§ Exercise:
Your answer should be the lines below from the one holding "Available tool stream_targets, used" through the one holding "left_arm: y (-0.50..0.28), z", copied exactly and with nothing else.

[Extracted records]

........

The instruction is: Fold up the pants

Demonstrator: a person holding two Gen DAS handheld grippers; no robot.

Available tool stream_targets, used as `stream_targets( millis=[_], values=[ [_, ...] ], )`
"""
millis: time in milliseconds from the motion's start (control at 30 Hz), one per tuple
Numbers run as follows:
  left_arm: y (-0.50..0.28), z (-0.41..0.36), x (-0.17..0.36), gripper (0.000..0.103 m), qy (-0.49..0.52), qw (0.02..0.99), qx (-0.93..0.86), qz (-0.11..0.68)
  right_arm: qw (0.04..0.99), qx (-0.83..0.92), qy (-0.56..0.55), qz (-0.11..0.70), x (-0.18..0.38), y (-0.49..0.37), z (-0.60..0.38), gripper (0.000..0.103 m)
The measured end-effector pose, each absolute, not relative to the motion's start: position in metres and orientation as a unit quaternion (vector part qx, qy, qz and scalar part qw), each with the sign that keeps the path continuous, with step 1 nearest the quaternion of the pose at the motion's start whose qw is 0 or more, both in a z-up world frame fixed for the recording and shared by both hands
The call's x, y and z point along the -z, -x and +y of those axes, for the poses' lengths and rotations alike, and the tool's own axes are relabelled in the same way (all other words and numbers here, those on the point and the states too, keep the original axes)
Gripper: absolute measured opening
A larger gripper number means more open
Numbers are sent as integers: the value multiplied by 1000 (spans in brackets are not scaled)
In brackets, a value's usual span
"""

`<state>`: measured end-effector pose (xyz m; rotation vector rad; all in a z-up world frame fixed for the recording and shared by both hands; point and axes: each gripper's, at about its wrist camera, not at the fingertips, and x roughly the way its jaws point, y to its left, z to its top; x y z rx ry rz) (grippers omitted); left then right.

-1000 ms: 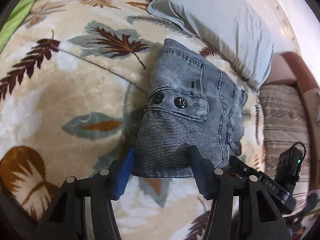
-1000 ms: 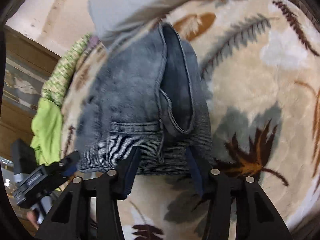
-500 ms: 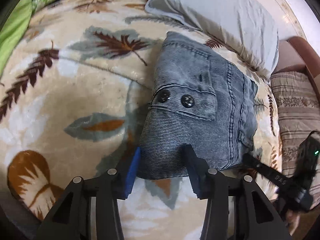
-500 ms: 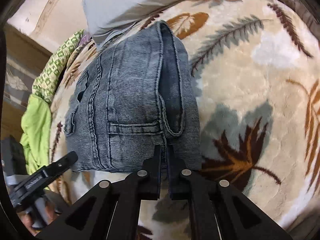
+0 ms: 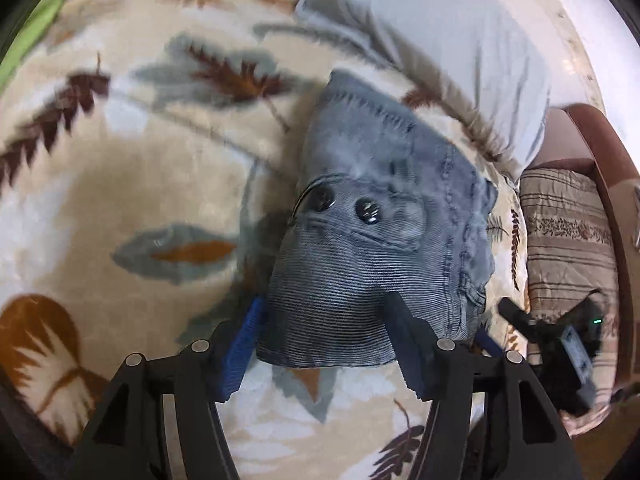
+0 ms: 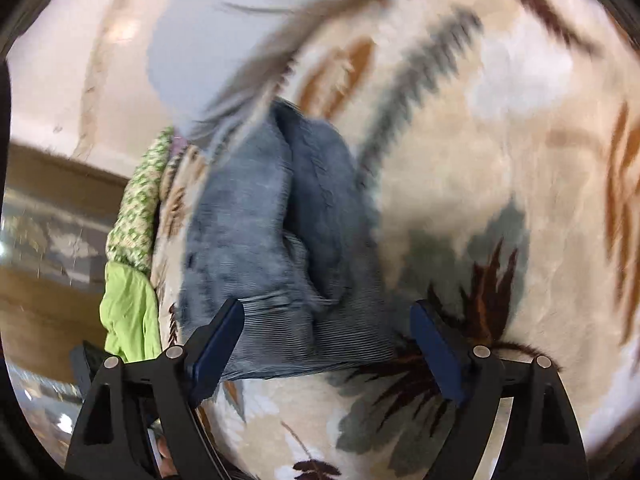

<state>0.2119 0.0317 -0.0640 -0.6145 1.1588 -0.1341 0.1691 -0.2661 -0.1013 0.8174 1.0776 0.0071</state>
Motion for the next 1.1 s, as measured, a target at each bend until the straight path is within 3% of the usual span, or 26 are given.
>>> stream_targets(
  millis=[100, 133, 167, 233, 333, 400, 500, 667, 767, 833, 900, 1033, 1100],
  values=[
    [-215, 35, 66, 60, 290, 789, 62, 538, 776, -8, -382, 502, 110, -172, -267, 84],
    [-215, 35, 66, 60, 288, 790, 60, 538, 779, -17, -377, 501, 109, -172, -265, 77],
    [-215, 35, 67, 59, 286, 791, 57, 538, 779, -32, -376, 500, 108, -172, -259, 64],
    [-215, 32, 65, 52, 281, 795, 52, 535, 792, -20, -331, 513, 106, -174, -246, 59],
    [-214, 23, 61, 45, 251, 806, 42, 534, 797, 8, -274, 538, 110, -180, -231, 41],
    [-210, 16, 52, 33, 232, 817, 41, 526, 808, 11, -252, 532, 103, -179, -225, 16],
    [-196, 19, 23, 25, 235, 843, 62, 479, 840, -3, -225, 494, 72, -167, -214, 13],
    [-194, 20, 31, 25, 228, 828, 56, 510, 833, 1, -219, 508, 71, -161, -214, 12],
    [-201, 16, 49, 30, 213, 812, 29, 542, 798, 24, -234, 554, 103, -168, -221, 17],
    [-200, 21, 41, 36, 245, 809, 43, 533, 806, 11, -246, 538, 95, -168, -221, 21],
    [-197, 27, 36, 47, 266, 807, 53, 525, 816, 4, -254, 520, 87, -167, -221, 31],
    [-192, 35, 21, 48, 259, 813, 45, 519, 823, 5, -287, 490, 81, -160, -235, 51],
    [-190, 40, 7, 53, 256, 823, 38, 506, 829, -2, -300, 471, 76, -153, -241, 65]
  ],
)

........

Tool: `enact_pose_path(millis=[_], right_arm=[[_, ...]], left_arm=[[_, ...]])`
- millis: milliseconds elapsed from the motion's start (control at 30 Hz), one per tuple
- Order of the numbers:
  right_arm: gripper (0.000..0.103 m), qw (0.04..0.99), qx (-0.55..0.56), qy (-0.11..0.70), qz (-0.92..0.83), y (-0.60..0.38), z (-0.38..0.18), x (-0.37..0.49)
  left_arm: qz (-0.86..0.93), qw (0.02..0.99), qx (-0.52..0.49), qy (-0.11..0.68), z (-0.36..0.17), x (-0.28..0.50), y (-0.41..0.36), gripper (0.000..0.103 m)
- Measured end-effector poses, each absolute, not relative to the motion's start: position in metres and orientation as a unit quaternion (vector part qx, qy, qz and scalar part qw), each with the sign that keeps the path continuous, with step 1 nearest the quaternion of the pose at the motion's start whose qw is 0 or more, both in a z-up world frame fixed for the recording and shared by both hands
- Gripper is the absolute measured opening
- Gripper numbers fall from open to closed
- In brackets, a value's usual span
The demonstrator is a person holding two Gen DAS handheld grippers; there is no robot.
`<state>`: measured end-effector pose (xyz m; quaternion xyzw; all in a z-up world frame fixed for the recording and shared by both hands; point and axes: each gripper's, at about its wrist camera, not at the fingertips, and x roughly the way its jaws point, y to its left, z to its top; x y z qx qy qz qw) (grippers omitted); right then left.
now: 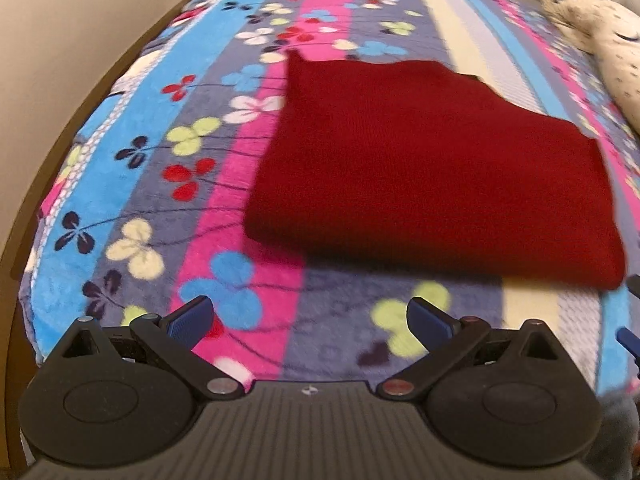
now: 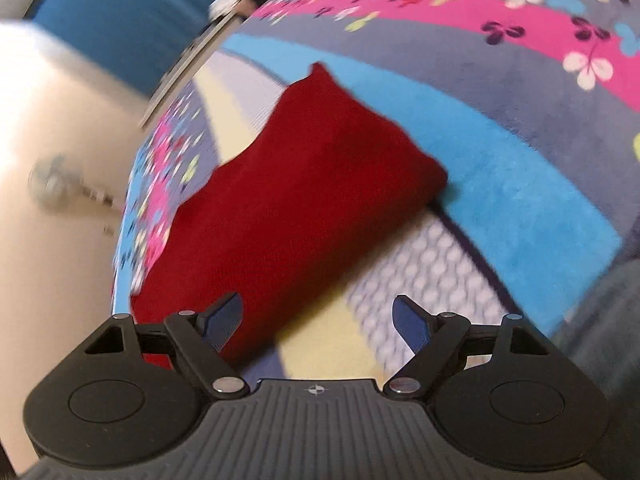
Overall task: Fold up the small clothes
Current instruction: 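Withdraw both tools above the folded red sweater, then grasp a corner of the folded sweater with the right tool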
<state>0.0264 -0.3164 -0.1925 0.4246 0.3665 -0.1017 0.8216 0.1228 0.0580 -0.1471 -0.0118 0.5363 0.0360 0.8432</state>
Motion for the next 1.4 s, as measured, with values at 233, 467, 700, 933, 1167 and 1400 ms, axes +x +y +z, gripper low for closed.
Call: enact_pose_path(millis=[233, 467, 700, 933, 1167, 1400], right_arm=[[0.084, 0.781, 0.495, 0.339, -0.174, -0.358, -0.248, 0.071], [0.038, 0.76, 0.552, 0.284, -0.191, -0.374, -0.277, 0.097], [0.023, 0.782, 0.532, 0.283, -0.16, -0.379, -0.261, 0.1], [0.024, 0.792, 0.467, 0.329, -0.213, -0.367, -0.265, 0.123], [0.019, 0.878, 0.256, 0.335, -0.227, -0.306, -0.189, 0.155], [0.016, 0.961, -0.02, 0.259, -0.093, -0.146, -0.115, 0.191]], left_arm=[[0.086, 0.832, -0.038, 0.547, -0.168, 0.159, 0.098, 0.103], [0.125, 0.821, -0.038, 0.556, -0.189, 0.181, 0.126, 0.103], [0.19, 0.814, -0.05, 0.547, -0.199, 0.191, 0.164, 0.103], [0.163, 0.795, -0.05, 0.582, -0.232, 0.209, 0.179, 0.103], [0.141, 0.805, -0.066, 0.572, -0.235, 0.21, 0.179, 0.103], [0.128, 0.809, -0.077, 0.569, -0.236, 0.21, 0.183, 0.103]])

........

§ Solution to this problem:
Available tool stream_targets, used as `stream_targets( millis=[_], values=[ [_, ...] ], )`
"""
millis: time in milliseconds from the motion's start (control at 30 Hz), one per tuple
Numbers run as follows:
  left_arm: y (-0.50..0.28), z (-0.41..0.36), x (-0.17..0.36), gripper (0.000..0.103 m), qy (-0.49..0.52), qw (0.02..0.99), qx (-0.93..0.86), qz (-0.11..0.68)

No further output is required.